(THE TASK): A complete response lists each line of the data below that includes the word "Could".

(Items from a dataset):
--------------------------------------------------
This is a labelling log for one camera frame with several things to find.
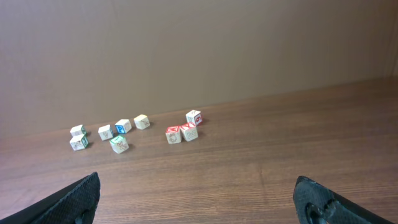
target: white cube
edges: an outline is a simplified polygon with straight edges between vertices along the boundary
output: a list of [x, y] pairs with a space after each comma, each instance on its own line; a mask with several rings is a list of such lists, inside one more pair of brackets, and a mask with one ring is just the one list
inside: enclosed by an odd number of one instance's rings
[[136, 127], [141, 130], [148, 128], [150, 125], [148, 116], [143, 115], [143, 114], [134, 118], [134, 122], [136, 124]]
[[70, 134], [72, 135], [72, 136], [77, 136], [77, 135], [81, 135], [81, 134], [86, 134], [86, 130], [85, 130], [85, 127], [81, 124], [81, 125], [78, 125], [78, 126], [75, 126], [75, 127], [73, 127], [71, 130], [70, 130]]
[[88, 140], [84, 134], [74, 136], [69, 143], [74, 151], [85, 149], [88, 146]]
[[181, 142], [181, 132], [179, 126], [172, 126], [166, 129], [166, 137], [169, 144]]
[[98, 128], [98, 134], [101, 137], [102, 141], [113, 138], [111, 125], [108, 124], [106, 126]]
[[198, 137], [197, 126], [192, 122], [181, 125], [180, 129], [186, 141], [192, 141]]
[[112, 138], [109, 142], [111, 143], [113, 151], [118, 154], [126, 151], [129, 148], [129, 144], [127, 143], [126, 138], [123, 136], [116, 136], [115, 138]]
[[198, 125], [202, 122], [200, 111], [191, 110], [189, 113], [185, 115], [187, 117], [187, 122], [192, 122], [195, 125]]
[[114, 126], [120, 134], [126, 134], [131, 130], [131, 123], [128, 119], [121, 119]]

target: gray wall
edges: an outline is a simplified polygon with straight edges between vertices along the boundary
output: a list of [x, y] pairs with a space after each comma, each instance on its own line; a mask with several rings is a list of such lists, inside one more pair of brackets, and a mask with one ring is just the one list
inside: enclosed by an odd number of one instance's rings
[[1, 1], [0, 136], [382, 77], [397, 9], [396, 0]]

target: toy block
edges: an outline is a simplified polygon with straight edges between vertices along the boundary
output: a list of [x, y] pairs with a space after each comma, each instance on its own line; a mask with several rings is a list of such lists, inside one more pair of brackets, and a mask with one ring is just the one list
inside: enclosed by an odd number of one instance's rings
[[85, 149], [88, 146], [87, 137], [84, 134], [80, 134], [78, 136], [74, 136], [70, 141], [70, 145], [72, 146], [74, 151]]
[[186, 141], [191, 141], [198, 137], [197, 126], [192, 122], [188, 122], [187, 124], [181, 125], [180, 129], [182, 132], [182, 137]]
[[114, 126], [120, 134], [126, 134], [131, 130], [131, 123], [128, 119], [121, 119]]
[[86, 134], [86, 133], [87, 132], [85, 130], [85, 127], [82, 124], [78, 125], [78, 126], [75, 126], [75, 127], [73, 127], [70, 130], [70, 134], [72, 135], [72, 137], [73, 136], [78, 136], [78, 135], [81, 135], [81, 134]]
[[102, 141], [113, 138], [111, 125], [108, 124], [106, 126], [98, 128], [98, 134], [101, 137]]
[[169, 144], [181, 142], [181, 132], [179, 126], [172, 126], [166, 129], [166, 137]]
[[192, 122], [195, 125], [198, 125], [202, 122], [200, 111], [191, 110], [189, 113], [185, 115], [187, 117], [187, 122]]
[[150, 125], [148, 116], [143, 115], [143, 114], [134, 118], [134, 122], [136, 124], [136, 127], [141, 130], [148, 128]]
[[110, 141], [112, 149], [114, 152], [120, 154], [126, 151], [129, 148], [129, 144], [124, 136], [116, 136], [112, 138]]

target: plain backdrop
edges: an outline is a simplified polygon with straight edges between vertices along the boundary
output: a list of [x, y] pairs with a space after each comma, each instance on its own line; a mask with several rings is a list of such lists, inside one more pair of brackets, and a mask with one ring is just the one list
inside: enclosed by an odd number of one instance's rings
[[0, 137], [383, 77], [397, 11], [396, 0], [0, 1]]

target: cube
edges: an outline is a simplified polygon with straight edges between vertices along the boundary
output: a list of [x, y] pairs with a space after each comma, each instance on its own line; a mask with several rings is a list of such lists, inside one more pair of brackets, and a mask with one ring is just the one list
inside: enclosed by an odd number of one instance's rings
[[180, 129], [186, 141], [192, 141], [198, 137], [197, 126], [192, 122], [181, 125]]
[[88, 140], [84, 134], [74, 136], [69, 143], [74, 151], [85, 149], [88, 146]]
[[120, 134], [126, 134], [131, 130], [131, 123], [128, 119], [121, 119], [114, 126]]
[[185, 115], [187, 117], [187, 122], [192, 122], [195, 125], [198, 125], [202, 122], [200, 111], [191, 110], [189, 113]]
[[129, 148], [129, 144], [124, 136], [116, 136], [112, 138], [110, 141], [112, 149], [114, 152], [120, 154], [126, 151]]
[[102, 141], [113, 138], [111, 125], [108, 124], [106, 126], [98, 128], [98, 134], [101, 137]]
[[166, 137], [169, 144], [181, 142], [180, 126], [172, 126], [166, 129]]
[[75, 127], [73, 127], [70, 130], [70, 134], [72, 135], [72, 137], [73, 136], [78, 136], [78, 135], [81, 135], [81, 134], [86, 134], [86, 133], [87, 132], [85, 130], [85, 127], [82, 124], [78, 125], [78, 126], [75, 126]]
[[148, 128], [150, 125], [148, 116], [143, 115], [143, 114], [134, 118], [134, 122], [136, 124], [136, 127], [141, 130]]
--------------------------------------------------
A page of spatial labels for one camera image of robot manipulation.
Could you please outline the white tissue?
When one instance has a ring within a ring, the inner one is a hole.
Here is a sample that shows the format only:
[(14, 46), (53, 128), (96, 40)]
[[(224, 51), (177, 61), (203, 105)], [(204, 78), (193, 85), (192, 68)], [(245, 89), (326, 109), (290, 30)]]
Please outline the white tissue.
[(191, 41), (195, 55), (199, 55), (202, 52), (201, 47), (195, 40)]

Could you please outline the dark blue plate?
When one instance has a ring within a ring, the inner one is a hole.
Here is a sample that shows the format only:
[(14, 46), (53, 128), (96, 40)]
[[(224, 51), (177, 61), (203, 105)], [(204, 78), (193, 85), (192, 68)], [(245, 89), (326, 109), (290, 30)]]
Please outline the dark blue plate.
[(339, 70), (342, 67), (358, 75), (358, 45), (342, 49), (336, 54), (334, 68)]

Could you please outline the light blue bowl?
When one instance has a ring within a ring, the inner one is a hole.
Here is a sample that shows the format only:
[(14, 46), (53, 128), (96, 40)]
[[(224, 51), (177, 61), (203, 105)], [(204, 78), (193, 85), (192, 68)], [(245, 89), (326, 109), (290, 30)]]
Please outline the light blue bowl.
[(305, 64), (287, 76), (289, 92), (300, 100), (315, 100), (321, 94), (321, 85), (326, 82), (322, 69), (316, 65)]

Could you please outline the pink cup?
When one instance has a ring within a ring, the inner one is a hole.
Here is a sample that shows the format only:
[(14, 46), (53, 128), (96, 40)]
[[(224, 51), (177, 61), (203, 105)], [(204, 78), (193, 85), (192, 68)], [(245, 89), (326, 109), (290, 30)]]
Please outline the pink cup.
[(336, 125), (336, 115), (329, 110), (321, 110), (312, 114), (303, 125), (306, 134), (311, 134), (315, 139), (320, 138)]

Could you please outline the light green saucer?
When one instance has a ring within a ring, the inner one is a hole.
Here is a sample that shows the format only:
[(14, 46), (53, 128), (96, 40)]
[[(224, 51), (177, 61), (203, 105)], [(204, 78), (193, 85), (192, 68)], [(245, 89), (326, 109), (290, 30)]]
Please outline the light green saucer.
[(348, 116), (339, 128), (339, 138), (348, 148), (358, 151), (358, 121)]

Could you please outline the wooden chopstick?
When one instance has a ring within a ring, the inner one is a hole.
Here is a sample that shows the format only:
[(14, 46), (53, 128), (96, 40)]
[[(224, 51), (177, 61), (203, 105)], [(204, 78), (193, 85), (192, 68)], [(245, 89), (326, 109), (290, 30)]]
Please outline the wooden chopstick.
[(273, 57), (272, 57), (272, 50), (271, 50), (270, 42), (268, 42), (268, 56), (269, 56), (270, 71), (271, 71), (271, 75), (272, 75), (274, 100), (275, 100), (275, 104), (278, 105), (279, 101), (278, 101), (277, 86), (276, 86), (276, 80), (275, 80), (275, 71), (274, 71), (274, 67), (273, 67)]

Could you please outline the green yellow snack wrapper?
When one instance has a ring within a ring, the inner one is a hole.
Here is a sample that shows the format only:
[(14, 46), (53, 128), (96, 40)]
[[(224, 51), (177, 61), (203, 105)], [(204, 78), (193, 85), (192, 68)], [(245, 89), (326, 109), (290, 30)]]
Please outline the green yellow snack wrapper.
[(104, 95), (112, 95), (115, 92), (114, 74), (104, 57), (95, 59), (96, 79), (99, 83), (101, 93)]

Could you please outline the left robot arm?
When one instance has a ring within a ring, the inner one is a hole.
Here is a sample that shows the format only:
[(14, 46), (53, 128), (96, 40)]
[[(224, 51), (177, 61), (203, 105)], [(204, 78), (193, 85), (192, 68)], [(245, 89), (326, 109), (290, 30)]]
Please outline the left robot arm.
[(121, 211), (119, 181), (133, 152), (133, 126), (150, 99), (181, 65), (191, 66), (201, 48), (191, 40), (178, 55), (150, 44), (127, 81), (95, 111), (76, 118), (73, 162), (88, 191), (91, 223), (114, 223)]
--------------------------------------------------
(OUTPUT BELOW):
Could you please outline the white tissue?
Could you please outline the dark blue plate?
Could you please outline the light blue bowl?
Could you please outline the pink cup?
Could you please outline the light green saucer?
Could you please outline the wooden chopstick?
Could you please outline the green yellow snack wrapper?
Could you please outline the left robot arm?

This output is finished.